L’intervalle sans durée
L’Intervalle Obscur n’est pas un chapitre manquant dans un calendrier par ailleurs continu. C’est l’endroit où le calendrier lui-même cesse de fonctionner. La Catastrophe du Nœud dissout les elfes dans le monde, fixe les nains dans la matière, éteint les dragons comme race vivante, fracture la Machine de Séparation et envoie les anciens dieux au-delà des Tablettes. La source refuse ensuite d’indiquer combien de temps s’écoule avant le début de l’histoire humaine. Des milliers d’années, des millions d’années ou aucun instant sont présentés comme des descriptions également possibles, car une durée sans Temps personnel n’est pas la même chose que ce que les humains mesureront plus tard comme histoire.
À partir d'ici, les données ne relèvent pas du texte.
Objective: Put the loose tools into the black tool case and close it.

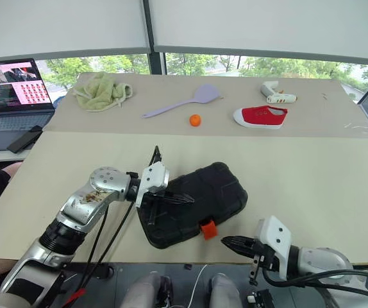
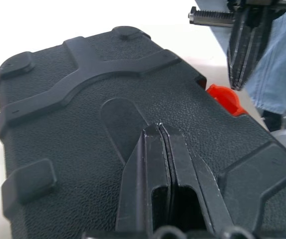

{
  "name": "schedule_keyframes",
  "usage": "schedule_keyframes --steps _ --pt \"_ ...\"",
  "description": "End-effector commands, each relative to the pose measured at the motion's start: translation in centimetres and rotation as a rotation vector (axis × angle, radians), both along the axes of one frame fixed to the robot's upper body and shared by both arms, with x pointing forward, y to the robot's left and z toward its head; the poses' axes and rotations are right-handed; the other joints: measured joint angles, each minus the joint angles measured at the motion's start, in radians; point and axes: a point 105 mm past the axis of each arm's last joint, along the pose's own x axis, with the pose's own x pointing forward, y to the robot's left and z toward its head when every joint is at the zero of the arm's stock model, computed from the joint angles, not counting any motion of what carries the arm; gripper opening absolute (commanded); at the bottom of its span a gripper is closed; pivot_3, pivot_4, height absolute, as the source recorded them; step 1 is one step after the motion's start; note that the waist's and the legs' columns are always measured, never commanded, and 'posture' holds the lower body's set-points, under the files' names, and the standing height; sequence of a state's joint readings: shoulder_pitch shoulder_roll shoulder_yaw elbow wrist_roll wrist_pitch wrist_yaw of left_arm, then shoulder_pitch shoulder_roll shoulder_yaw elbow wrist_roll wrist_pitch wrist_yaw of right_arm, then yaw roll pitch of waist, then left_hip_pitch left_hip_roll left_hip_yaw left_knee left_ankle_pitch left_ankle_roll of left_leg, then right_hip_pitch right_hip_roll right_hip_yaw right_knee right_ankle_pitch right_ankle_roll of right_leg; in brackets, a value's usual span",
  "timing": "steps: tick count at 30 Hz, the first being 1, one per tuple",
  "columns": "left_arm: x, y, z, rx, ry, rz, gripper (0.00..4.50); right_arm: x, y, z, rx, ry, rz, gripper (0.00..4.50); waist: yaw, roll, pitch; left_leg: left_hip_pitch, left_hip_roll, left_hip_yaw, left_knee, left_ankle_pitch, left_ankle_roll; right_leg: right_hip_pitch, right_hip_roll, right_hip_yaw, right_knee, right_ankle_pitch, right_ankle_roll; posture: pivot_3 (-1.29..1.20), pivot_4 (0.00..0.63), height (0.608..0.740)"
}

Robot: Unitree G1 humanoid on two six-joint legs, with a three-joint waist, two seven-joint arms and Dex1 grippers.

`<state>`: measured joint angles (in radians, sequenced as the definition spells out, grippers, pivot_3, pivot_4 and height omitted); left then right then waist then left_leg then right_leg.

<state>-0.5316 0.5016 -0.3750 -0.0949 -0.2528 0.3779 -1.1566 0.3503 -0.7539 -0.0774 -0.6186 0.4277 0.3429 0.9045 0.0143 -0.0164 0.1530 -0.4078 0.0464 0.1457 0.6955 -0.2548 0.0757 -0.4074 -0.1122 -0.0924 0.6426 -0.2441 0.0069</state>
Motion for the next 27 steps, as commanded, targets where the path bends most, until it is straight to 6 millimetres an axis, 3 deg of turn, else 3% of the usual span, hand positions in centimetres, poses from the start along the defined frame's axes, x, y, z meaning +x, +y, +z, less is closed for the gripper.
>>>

Cela concerne chaque ruine d’Aurelion. L’archéologie peut établir des couches, des matériaux et des héritages, mais elle ne peut pas traduire sans risque chacun d’eux en dates ordinaires. Une structure peut être inimaginablement ancienne en termes humains tout en appartenant à une condition ontologique où aucun observateur humain n’existait pour éprouver son âge. L’ancien monde n’est donc pas simplement « le passé lointain ». C’est un autre régime du Temps, dont les restes ont été entraînés dans un régime ultérieur.
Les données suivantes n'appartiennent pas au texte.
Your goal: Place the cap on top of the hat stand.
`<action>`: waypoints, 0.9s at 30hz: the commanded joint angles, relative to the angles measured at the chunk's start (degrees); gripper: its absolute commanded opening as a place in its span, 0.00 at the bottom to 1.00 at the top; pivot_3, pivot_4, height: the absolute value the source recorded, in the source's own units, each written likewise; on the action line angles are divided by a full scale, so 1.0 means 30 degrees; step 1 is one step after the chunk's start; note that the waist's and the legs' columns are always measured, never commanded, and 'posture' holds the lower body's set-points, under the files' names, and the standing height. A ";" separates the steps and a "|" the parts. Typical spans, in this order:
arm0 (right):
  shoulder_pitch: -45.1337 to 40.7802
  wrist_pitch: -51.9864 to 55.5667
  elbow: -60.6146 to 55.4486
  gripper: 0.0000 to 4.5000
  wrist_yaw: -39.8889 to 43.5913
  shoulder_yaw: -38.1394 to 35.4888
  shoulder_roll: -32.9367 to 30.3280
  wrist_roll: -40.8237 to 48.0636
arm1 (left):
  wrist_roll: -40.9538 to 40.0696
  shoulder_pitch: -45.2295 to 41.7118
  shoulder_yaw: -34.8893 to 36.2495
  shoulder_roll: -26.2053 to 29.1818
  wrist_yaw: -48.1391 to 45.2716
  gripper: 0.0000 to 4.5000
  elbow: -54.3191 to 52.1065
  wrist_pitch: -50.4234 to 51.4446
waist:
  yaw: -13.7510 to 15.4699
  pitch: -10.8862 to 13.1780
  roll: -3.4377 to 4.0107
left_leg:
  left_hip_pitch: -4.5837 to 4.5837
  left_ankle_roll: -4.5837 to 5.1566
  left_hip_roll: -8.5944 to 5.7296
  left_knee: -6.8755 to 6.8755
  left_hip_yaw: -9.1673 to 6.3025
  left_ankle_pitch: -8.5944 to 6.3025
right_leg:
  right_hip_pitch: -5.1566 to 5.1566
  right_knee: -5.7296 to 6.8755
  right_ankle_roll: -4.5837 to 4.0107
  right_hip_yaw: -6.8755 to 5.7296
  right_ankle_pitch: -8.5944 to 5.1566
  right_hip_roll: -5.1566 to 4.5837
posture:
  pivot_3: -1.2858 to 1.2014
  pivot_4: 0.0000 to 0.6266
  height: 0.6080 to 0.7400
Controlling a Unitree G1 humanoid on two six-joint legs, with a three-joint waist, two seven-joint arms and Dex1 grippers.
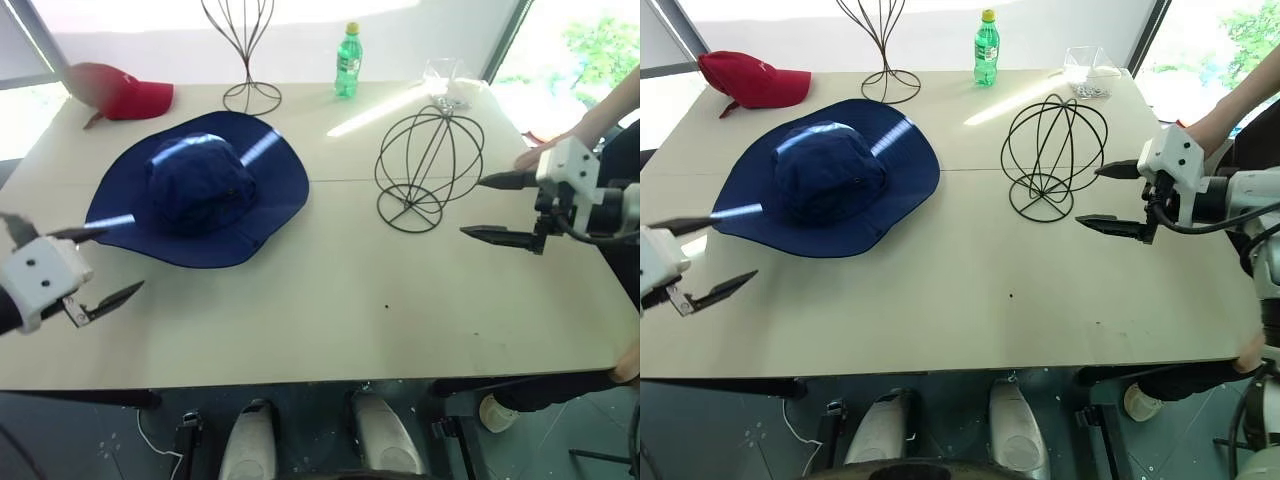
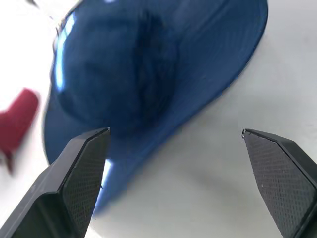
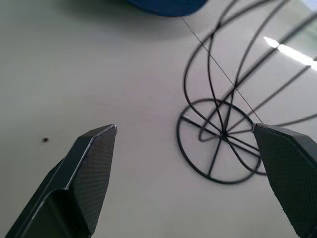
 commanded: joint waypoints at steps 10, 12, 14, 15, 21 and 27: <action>0.3855 0.5302 -0.8846 1.00 -0.0923 -0.4069 -0.1210 0.5228 | 0.6233 -0.4105 -0.5470 0.1775 0.0761 0.99 0.5283 -0.8656 | 0.0029 0.0007 0.0015 | 0.0001 0.0000 0.0008 0.0011 0.0018 0.0000 | 0.0005 0.0001 0.0004 0.0001 0.0003 -0.0004 | 0.52 0.24 0.99; 0.3950 0.5627 -0.9167 1.00 -0.1282 -0.4329 -0.1186 0.5616 | 0.7544 -0.5279 -0.6830 0.1812 0.1399 0.99 0.6529 -0.9868 | 0.0115 0.0008 0.0016 | 0.0001 0.0000 0.0008 0.0018 0.0017 0.0000 | 0.0005 0.0002 0.0004 0.0001 0.0003 -0.0002 | 0.52 0.24 0.99; 0.3910 0.5904 -0.9255 1.00 -0.1663 -0.4527 -0.1156 0.5931 | 0.8790 -0.6429 -0.8049 0.1644 0.2160 0.99 0.7652 -1.0988 | 0.0146 0.0007 0.0015 | -0.0002 0.0000 0.0007 0.0024 0.0021 0.0000 | 0.0009 0.0002 0.0003 0.0002 0.0005 -0.0006 | 0.52 0.24 0.99; 0.3964 0.5930 -0.9251 1.00 -0.1728 -0.4615 -0.1190 0.6011 | 0.9588 -0.7146 -0.8745 0.1436 0.2733 0.99 0.8286 -1.1451 | 0.0198 0.0006 0.0015 | -0.0003 0.0000 0.0007 0.0029 0.0023 0.0000 | 0.0015 0.0002 0.0006 0.0002 0.0006 -0.0007 | 0.52 0.24 0.99; 0.4144 0.5819 -0.9374 1.00 -0.2082 -0.4764 -0.1312 0.6210 | 1.2910 -1.0527 -1.2021 -0.0094 0.5602 0.99 1.1617 -1.2623 | 0.0449 0.0002 0.0017 | -0.0005 0.0004 0.0008 0.0040 0.0023 0.0002 | 0.0012 0.0022 0.0048 0.0001 0.0029 0.0010 | 0.52 0.24 0.99; 0.4325 0.5563 -0.9219 1.00 -0.2122 -0.5046 -0.1446 0.6106 | 1.4194 -1.2388 -1.3582 -0.0706 0.7192 0.99 1.4016 -1.2829 | 0.0508 -0.0002 0.0009 | -0.0007 0.0004 0.0008 0.0051 0.0018 0.0002 | 0.0011 0.0040 0.0096 0.0001 0.0055 0.0012 | 0.52 0.24 0.99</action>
L’Intervalle protège également l’univers contre une fausse généalogie. Les humains ne sont pas présentés comme les descendants directs et ordonnés d’une civilisation elfique ou naine. Ils apparaissent après la rupture, lorsque la multiplicité des consciences rend de nouveau le Temps dénombrable. Les premières cultures humaines fouillent l’ancienne Harmonie, la Structure et la puissance draconique comme des ruines plutôt que comme des héritages. L’incertitude même de l’Intervalle constitue donc une preuve de discontinuité : quelque chose a changé si profondément que même la notion de succession devient difficile à formuler.
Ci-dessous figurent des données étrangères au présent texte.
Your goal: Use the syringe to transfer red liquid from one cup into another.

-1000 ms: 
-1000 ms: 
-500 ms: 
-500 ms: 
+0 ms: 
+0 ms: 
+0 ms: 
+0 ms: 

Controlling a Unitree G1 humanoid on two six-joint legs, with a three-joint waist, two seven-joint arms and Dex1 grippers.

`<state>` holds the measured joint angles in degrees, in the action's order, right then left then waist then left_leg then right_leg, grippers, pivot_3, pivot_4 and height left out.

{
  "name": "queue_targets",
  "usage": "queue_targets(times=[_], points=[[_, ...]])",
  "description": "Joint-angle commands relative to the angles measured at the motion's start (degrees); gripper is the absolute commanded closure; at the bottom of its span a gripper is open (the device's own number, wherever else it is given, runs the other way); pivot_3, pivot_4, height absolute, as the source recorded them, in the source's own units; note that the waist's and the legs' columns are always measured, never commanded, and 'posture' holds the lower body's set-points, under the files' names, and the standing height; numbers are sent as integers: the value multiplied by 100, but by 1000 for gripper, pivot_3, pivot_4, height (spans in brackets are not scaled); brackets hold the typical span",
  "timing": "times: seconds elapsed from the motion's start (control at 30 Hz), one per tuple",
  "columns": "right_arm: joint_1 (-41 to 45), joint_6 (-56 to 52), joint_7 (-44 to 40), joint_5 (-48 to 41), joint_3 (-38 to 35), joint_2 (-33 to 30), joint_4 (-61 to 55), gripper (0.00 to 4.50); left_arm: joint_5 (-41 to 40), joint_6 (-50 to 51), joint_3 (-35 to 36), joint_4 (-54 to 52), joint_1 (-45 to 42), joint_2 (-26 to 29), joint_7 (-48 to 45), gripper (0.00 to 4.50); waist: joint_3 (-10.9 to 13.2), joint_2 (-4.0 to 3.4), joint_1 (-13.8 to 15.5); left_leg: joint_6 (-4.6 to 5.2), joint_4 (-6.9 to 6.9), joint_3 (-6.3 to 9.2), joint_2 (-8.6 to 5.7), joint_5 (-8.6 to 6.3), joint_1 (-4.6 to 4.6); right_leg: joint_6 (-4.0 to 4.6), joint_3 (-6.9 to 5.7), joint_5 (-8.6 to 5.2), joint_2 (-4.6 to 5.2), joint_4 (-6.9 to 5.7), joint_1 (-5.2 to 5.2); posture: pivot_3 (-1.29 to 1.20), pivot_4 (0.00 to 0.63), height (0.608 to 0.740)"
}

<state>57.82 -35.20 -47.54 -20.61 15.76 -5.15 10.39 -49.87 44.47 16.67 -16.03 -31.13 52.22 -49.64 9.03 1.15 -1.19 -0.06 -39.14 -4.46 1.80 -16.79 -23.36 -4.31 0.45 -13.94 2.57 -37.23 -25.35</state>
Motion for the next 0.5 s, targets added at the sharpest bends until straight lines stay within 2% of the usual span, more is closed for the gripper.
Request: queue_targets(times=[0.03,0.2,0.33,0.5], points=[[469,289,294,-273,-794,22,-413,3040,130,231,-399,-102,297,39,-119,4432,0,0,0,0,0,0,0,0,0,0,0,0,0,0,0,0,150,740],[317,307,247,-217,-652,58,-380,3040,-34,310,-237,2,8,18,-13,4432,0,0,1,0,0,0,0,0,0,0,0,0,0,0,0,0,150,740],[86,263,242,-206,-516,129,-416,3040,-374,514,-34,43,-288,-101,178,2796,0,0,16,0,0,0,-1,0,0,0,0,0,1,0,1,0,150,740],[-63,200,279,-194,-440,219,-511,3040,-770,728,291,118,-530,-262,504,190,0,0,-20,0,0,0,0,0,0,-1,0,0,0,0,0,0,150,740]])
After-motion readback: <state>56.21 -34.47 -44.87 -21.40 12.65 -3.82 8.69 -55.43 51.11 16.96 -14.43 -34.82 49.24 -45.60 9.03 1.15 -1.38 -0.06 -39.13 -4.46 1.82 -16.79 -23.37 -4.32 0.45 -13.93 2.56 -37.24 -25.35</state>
Pour les chroniqueurs, cette situation crée une tentation permanente. Les prêtres compressent l’Intervalle en une nuit sacrée ; les philosophes de la nature l’étendent sur des âges géologiques ; les mystiques l’appellent un souffle retenu par le monde. Toutes ces images sont des métaphores appliquées après coup. L’énoncé canonique est plus sévère et plus étrange : cette durée ne peut, par principe, être datée. L’histoire ne commence que lorsqu’il existe des êtres pour lesquels le Temps peut passer d’une manière suffisamment personnelle pour être compté.